### ABOUT THIS EXERCISE:
Once the line with "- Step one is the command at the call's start" is found in the entries below, repeat it and each following line exactly, up to and including the line with "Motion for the". Add no other lines.

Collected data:
□ □ □
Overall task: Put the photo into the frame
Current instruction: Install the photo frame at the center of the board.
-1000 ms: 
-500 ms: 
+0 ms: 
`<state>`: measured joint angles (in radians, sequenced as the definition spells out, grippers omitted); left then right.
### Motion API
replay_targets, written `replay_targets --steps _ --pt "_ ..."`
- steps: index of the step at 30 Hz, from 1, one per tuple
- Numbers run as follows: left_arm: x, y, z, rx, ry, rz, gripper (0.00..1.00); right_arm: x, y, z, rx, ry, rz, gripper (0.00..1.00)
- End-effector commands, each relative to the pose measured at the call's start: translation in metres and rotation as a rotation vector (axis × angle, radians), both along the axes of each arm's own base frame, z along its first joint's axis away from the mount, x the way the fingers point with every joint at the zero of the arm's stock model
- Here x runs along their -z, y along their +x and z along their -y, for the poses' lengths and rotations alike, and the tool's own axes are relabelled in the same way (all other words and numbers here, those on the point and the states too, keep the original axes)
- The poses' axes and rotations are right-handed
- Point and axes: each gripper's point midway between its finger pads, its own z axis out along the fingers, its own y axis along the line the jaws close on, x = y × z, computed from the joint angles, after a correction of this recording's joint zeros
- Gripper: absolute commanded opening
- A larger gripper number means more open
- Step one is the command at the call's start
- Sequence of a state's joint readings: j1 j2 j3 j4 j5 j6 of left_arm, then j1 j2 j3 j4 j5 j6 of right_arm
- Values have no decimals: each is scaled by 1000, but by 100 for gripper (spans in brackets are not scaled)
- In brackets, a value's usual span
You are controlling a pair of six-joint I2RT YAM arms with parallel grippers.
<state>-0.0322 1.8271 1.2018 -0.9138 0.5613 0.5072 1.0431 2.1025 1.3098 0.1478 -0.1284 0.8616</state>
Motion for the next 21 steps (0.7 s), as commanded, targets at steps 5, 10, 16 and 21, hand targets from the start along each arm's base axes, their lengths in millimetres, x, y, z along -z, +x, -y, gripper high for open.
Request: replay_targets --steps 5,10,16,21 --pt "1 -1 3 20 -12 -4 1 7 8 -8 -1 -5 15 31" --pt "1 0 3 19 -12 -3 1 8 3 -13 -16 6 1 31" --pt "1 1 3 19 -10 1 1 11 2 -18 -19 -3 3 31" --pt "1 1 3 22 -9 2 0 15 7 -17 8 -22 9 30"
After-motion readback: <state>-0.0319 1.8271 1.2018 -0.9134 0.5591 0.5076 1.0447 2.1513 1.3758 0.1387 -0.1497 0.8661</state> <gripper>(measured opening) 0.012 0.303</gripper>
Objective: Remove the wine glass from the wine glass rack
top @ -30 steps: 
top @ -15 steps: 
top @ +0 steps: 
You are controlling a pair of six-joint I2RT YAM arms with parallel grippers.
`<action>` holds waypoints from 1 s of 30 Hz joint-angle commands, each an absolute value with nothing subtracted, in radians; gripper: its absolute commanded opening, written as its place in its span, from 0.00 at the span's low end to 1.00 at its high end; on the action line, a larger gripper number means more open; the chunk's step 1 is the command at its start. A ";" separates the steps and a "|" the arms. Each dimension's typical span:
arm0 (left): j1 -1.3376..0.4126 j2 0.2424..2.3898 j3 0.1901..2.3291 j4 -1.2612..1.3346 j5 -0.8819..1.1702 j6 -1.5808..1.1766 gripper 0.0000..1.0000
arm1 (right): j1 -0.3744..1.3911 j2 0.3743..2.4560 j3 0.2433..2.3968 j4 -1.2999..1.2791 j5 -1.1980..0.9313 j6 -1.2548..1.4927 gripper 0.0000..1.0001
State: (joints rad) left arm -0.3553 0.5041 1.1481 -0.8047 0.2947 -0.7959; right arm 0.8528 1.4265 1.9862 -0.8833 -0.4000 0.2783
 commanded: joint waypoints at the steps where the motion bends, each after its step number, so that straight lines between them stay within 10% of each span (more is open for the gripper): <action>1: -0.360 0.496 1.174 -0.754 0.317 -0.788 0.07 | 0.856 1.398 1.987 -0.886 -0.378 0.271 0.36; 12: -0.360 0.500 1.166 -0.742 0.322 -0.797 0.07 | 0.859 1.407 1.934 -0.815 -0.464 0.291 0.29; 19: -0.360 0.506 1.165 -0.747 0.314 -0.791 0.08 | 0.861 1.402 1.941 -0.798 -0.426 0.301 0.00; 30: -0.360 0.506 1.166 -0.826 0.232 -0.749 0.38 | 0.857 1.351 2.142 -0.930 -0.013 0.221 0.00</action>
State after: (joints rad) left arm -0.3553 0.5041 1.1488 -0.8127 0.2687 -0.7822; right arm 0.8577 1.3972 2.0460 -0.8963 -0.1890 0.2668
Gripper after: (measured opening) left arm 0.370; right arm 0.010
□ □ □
### ANSWER SPACE:
- Step one is the command at the call's start
- Sequence of a state's joint readings: j1 j2 j3 j4 j5 j6 of left_arm, then j1 j2 j3 j4 j5 j6 of right_arm
- Values have no decimals: each is scaled by 1000, but by 100 for gripper (spans in brackets are not scaled)
- In brackets, a value's usual span
You are controlling a pair of six-joint I2RT YAM arms with parallel grippers.
<state>-0.0322 1.8271 1.2018 -0.9138 0.5613 0.5072 1.0431 2.1025 1.3098 0.1478 -0.1284 0.8616</state>
Motion for the next 21 steps (0.7 s), as commanded, targets at steps 5, 10, 16 and 21, hand targets from the start along each arm's base axes, their lengths in millimetres, x, y, z along -z, +x, -y, gripper high for open.

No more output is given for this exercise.